EXERCISE:
From the entries below, return exactly the lines beginning at the one that contains "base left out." and ending at the one that contains "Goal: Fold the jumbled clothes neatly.", both of them included, and only those lines.

RECORDS:
^^^^^^^^^^^^^^^^
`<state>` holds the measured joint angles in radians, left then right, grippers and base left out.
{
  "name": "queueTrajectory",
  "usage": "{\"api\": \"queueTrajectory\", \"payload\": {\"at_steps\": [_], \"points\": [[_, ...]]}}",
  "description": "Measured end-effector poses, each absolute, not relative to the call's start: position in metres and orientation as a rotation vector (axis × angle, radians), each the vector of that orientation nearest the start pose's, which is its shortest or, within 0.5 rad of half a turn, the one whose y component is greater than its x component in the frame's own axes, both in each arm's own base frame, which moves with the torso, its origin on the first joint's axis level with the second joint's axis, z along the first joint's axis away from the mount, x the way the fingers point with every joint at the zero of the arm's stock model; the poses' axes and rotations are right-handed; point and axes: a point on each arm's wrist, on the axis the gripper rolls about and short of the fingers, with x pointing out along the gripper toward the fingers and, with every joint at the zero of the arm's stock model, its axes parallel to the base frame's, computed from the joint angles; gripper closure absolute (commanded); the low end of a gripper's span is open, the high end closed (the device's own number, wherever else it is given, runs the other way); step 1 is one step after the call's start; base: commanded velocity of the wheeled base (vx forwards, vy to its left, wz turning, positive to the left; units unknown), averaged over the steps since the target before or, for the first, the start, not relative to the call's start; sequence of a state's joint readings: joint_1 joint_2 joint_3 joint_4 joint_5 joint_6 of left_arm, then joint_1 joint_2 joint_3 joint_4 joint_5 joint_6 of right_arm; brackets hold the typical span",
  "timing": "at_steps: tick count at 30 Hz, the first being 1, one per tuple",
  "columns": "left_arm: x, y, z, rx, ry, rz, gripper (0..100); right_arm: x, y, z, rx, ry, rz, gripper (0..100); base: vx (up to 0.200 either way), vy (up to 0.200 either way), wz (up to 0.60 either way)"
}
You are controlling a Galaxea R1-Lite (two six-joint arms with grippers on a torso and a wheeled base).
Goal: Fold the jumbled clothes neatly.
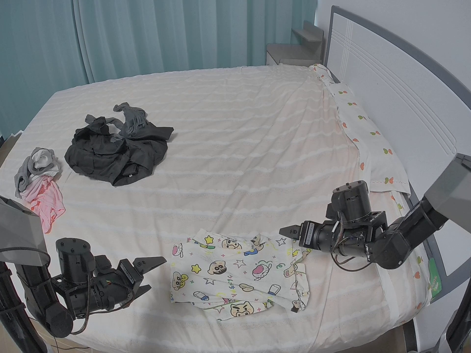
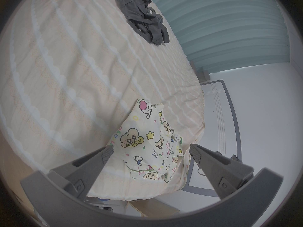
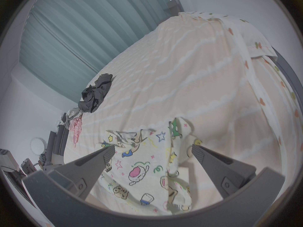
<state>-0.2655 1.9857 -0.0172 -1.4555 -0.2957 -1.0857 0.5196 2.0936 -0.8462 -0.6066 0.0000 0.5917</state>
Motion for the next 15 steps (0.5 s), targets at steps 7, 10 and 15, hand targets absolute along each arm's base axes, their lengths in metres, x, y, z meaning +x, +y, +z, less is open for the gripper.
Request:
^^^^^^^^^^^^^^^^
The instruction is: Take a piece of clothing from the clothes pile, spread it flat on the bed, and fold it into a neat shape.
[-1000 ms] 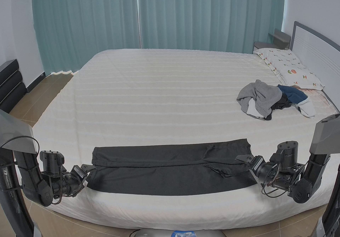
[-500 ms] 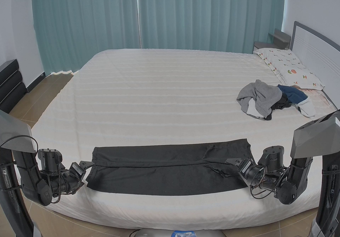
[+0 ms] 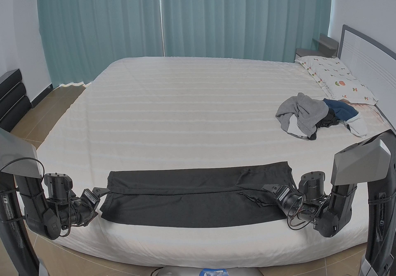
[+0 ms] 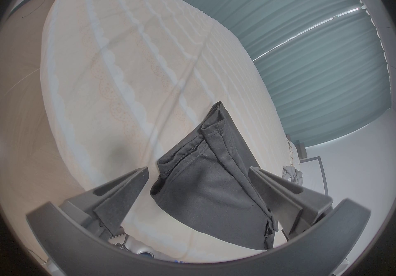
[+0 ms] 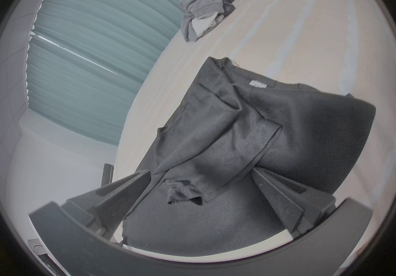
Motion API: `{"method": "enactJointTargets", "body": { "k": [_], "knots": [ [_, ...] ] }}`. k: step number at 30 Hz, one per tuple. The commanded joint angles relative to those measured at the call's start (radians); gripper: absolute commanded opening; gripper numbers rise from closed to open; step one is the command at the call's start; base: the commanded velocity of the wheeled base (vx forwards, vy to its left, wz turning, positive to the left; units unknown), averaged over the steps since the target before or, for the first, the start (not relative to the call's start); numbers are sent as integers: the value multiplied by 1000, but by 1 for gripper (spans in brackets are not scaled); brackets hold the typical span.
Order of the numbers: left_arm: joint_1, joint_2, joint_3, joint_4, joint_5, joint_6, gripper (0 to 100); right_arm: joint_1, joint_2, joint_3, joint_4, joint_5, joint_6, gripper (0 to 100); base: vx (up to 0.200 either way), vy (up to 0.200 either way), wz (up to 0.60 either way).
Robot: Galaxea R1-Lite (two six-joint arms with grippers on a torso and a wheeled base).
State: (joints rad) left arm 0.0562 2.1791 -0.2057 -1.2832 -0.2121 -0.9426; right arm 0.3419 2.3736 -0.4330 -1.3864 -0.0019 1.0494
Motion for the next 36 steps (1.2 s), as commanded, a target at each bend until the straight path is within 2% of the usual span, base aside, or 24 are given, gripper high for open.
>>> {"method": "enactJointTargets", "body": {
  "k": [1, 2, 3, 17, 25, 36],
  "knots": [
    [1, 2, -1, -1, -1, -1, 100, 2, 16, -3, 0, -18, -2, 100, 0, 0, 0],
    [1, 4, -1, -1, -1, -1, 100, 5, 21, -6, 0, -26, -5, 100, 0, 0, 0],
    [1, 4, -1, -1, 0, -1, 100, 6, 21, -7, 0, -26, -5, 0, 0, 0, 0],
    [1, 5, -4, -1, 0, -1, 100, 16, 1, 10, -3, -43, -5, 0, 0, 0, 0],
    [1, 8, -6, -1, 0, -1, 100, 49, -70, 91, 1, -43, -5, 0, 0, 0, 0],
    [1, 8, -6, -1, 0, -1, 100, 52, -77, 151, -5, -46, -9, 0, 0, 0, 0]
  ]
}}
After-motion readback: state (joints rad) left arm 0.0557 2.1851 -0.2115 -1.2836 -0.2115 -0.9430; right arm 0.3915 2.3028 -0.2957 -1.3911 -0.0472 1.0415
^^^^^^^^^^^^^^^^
RESPONSE TO THIS EXERCISE:
`<state>` holds the measured joint angles in radians, left then right, grippers and base left out.
{
  "name": "queueTrajectory",
  "usage": "{\"api\": \"queueTrajectory\", \"payload\": {\"at_steps\": [_], \"points\": [[_, ...]]}}",
  "description": "Measured end-effector poses, each absolute, not relative to the call's start: position in metres and orientation as a rotation vector (axis × angle, radians), each the vector of that orientation nearest the start pose's, which is its shortest or, within 0.5 rad of half a turn, the one whose y component is greater than its x component in the frame's own axes, both in each arm's own base frame, which moves with the torso, its origin on the first joint's axis level with the second joint's axis, z along the first joint's axis away from the mount, x the way the fingers point with every joint at the zero of the arm's stock model; the poses' axes and rotations are right-handed; point and axes: a point on each arm's wrist, on the axis the gripper rolls about and short of the fingers, with x pointing out along the gripper toward the fingers and, with every joint at the zero of the arm's stock model, its axes parallel to the base frame's, computed from the joint angles; gripper closure absolute (commanded); the low end of a gripper's span is open, the high end closed (the device's own number, wherever else it is given, runs the other way); step 1 is one step after the call's start; base: commanded velocity of the wheeled base (vx forwards, vy to its left, wz turning, positive to the left; units unknown), averaged over the steps since the target before or, for the first, the start, not relative to the call's start; sequence of a state's joint readings: joint_1 joint_2 joint_3 joint_4 joint_5 joint_6 of left_arm, then joint_1 joint_2 joint_3 joint_4 joint_5 joint_6 of right_arm; brackets hold the typical span",
  "timing": "at_steps: tick count at 30 Hz, the first being 1, one per tuple",
  "columns": "left_arm: x, y, z, rx, ry, rz, gripper (0..100); right_arm: x, y, z, rx, ry, rz, gripper (0..100); base: vx (up to 0.200 either way), vy (up to 0.200 either way), wz (up to 0.60 either way)"
}
You are controlling a Galaxea R1-Lite (two six-joint arms with grippers on a torso and a wheeled base).
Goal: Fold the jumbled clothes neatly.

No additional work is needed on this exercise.